Activity: Read the lines below, and copy any that contain the string "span".

Dataset section:
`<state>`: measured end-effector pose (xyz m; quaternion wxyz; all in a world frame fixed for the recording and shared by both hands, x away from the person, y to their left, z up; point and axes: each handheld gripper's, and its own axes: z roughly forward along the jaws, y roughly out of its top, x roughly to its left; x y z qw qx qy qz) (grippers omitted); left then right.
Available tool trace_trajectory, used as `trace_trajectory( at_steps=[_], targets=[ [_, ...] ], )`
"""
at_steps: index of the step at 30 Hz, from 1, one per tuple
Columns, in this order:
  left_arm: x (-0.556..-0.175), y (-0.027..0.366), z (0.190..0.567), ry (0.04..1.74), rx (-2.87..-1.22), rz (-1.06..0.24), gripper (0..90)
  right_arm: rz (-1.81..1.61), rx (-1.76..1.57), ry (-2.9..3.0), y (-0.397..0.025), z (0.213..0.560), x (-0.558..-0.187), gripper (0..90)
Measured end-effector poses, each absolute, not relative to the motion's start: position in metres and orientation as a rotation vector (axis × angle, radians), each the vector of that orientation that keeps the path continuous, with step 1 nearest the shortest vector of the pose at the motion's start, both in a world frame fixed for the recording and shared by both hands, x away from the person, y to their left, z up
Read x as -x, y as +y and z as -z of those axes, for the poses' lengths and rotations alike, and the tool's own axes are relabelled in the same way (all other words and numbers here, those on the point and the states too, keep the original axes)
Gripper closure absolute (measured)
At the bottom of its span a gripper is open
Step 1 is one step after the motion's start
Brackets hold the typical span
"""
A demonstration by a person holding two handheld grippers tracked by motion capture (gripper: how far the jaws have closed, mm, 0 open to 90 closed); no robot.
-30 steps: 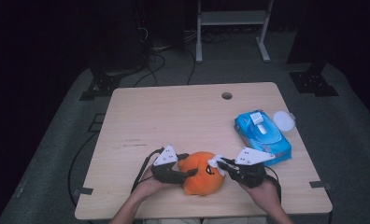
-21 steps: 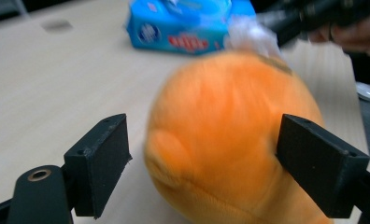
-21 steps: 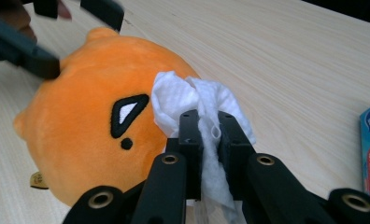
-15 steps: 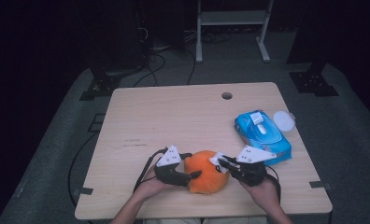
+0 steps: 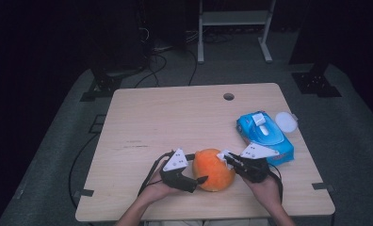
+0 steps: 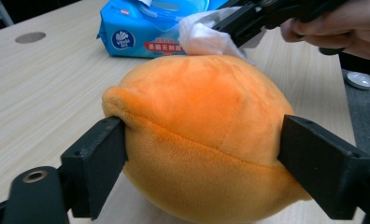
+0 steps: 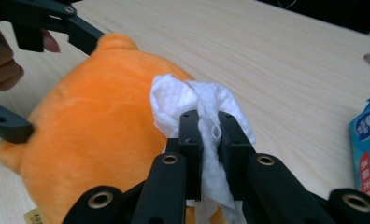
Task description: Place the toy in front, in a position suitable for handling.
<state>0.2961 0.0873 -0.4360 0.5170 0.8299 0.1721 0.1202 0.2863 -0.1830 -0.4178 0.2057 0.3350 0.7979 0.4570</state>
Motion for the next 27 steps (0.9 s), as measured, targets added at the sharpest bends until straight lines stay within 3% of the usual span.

Completed exercise:
At the bottom of its span a gripper is open
Brackets hold the typical span
Motion for the next 27 steps (0.9 s), as measured, targets added at the sharpest bends until straight lines stay within 3% of the usual span.

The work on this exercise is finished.